Down 3 whole pounds!

 I lost 3 pounds this week and I am so excited about it!  I was very good all week and counted my points and exercised 5 out of 7 days this week.  I will continue to do the same this week.  If I am lucky maybe I will be back in the 160's next week.  If not, it is ok as long as I lose at least a pound!  My birthday is in 3 weeks, I was hoping to be at my goal by then but obviously I will not be but at least I am back on track! 

Have a great week!

Still doing well!

 I did exercise last night.  I put some chicken in the oven and then got on my elliptical for 30 minutes.  Yeah me!  I have been keeping track of my points and am doing pretty well.  I am looking forward to weighing myself on Monday, it has been a long time since I have looked forward to a weigh in.  I hope to be down a pound or two. 

Have a great weekend!

So far, so good!

Well, so far I am doing pretty good.  I exercised for 30 minutes last night, I have been counting my points and am being pretty good.  It is hard though because the temptations are there.  My office is relocating to another office and a lot of people are taking new jobs within the company.  So each time a person leaves for their new job, we have a going away party.  We usually have a pot luck and lots of desserts.  That does not make it easy.  I will do my best though. 

 

I need a good kick in the butt!

Well, I have not been doing very well diet wise.  I have gained quite a bit over the summer and now my clothes are starting to feel uncomfortable and a bit tight.  I need to get myself back on track.  I am still doing WW and I am trying to count my points again.  I am also going to get exercise in every day after work, even if it means dinner is late and I have to go to sleep later.  I will do this.  I also bought Hydroxycut, I am desperate.  Has anyone ever tried it? 
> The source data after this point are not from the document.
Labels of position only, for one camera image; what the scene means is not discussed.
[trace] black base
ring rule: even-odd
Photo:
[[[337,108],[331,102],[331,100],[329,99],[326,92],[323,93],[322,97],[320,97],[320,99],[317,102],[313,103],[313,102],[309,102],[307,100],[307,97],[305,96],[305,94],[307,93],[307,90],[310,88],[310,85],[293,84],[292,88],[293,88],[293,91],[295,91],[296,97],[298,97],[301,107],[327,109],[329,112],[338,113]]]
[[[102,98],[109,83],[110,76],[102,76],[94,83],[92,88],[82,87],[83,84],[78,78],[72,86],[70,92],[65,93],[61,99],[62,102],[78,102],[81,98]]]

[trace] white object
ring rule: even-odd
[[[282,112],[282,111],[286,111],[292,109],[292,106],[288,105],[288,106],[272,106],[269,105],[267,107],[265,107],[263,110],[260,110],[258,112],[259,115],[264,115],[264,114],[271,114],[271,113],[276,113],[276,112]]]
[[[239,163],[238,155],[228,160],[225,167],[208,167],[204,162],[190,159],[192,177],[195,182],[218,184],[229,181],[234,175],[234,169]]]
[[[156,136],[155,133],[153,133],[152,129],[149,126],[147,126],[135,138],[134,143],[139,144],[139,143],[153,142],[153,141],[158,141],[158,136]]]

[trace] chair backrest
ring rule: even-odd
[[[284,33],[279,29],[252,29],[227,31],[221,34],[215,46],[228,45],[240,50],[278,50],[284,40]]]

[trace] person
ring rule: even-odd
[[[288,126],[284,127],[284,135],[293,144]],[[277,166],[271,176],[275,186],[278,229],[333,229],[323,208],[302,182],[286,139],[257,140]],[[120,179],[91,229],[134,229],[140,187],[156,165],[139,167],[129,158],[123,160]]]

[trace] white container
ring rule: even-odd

I just have been coming up with excuses to eat whatever I want.  No time, oh I will start tomorrow, you know all the excuses.  I am up to 175, I was in the 160s and even down to 158 at one point but now I need to really start getting serious again.  I need to throw those excuses out the door and hold myself accountable again.  I should have been at my goal weight by now and it makes me so mad that I am not and I only have myself to blame

I have not come this far to gain it all back.  Hopefully next week I will be able to say that I have lost a pound and be happy.  For now, I am quite disappointed in myself and I will be trying my best to get back on track.  Send me some good vibes please!

I am up a little

Well, TOM is here and I am wanting to eat everything is sight!  I am also furious with some of the people I work with and I really want to go off on them but I won't.  I will just let myself cool down and forget all about it.  It is pretty much a matter of helping out and they won't do it.  I just want to scream and yell until I feel better but I won't.  I will just have a mental tantrum.  But a punching bag would be a whole lot better!

My weight is a yo-yo right now.  I am frustrated with it and I really don't have a good time to get any exercise in right now.  The weather is way to hot to do anything on my lunch and after work is a whole other story.  I can't get up earlier right now so I am just trying to count my points and be as good as I can be.